• **Required work**:
Return the lines from the start of the data through the line with "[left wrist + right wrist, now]". Include both of those lines and no others.

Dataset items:
# # # # #

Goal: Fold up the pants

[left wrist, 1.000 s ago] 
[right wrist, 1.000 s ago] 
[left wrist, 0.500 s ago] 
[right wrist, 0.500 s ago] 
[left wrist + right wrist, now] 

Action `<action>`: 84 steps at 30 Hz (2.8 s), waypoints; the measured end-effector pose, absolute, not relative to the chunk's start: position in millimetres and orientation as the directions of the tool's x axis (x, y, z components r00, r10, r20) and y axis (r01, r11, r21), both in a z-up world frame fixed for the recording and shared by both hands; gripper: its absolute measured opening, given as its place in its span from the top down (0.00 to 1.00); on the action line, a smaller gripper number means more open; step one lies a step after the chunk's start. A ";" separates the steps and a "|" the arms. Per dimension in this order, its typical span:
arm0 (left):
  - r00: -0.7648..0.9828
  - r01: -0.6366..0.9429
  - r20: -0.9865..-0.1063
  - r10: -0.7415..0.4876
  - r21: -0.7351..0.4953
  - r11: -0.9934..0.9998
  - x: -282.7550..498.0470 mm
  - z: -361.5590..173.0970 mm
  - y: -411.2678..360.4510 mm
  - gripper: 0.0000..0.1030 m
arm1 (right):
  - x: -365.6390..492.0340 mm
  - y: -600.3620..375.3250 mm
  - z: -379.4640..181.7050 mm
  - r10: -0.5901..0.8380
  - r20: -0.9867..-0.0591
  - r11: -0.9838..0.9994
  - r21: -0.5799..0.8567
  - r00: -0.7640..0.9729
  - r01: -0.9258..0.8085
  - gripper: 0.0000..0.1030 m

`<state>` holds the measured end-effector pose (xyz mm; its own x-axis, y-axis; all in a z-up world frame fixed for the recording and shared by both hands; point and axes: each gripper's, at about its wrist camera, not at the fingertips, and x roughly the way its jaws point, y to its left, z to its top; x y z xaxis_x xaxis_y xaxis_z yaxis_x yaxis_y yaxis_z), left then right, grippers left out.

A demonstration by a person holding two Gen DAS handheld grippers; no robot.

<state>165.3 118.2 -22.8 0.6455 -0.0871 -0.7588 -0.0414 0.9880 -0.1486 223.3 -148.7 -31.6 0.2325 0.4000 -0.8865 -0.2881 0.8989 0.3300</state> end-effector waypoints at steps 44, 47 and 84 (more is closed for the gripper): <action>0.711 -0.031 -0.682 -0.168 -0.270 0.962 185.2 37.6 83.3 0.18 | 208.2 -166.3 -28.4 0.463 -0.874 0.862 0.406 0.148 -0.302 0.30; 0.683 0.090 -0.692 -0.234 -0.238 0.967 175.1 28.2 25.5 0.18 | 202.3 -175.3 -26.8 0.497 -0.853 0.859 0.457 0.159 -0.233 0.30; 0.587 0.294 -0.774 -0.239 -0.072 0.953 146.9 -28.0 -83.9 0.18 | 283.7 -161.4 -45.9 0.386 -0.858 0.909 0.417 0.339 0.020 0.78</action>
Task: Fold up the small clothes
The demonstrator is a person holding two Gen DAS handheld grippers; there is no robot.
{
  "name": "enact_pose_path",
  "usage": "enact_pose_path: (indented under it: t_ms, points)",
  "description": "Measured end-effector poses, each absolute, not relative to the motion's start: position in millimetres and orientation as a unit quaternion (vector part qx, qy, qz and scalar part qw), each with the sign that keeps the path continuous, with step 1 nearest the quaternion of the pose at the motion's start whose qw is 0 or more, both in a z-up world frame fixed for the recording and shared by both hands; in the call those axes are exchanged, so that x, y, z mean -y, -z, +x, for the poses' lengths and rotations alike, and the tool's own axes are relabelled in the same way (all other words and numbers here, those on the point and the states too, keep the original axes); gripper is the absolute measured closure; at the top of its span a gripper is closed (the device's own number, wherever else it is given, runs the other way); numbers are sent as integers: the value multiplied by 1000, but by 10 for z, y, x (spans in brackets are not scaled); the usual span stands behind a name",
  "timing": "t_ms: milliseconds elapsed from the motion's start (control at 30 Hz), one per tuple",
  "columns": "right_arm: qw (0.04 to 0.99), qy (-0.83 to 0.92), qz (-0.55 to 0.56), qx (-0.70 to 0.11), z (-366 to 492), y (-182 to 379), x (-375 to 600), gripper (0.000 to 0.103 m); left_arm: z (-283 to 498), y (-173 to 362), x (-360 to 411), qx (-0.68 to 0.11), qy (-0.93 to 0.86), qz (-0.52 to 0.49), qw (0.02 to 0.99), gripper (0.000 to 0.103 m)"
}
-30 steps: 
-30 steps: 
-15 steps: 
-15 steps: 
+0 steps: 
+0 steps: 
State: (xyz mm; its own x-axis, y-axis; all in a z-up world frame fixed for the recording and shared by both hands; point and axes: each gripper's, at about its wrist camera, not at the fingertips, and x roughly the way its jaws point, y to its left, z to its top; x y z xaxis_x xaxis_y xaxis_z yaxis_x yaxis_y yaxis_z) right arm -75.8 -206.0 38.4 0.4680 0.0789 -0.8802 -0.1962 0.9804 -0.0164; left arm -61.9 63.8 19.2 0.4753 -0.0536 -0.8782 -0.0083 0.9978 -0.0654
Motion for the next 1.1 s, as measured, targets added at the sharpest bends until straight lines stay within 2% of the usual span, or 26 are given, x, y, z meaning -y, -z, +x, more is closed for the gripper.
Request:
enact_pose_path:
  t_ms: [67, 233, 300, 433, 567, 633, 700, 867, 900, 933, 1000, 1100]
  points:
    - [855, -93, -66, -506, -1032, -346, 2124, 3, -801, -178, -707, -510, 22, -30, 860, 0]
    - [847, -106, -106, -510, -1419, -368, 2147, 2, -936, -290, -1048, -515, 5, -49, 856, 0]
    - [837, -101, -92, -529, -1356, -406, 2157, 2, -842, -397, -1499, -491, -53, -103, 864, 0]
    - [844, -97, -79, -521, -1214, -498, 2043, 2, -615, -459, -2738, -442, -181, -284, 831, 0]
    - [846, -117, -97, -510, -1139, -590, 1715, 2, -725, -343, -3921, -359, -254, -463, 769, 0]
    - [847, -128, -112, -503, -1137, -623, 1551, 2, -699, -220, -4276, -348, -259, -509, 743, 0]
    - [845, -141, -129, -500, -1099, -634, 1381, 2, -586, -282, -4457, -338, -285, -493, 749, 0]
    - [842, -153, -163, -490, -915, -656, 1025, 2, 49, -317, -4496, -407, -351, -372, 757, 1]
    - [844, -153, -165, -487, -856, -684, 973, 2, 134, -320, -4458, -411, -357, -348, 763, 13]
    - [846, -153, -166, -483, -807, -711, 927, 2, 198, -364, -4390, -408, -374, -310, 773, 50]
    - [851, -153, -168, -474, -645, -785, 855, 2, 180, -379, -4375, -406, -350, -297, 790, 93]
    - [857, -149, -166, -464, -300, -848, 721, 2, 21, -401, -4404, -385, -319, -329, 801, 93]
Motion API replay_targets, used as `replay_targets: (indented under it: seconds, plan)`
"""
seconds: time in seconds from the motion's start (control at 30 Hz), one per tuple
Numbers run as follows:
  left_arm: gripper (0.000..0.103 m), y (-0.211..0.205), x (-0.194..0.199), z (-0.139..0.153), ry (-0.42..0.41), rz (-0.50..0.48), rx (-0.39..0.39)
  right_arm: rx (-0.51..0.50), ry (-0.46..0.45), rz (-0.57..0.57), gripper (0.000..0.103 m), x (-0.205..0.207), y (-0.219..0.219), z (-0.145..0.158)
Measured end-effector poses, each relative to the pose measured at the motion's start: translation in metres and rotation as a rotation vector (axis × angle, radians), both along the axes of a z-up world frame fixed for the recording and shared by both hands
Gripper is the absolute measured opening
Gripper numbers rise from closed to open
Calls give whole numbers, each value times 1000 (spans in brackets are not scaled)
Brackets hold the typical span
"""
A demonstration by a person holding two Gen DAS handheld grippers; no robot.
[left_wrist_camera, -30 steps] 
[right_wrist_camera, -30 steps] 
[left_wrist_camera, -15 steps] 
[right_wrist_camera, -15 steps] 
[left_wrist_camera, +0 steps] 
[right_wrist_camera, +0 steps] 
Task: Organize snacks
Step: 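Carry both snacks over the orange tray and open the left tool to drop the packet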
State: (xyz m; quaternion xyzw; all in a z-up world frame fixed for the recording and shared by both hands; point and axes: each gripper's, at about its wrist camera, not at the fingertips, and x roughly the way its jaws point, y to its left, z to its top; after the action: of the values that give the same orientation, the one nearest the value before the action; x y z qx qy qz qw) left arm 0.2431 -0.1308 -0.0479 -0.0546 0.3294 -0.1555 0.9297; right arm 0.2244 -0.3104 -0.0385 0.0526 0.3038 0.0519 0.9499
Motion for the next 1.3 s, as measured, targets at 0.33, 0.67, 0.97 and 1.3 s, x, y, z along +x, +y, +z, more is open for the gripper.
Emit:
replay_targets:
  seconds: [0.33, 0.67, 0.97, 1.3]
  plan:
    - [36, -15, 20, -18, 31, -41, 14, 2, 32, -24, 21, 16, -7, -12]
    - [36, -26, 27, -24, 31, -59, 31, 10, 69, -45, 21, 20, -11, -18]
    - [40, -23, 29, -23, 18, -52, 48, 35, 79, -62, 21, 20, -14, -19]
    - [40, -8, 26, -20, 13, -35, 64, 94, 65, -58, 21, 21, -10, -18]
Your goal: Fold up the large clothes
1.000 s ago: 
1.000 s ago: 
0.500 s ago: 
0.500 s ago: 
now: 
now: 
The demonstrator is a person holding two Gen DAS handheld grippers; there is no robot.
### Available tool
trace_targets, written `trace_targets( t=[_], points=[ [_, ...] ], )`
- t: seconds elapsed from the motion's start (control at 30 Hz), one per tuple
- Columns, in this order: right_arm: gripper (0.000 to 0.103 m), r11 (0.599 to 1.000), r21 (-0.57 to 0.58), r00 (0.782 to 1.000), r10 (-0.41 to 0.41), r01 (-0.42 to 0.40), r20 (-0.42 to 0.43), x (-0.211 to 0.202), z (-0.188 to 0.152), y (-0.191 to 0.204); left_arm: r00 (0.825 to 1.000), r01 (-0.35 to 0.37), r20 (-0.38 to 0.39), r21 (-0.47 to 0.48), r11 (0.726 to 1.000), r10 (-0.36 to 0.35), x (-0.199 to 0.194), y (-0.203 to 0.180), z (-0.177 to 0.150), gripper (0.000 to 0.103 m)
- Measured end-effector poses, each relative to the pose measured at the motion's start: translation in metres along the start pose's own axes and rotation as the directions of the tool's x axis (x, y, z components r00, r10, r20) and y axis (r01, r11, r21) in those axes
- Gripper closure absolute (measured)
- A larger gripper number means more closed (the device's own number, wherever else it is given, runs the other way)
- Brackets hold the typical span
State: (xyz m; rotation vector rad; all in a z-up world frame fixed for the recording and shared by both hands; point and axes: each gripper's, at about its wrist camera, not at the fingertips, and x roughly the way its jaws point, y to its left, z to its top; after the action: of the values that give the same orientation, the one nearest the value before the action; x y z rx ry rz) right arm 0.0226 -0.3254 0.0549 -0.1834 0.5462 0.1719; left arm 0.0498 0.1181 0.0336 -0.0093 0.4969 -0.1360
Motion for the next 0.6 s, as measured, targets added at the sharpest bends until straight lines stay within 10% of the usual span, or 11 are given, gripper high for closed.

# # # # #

• **Written answer**:
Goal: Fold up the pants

[left wrist, 1.000 s ago] 
[right wrist, 1.000 s ago] 
[left wrist, 0.500 s ago] 
[right wrist, 0.500 s ago] 
[left wrist + right wrist, now] 

This answer has been given in full.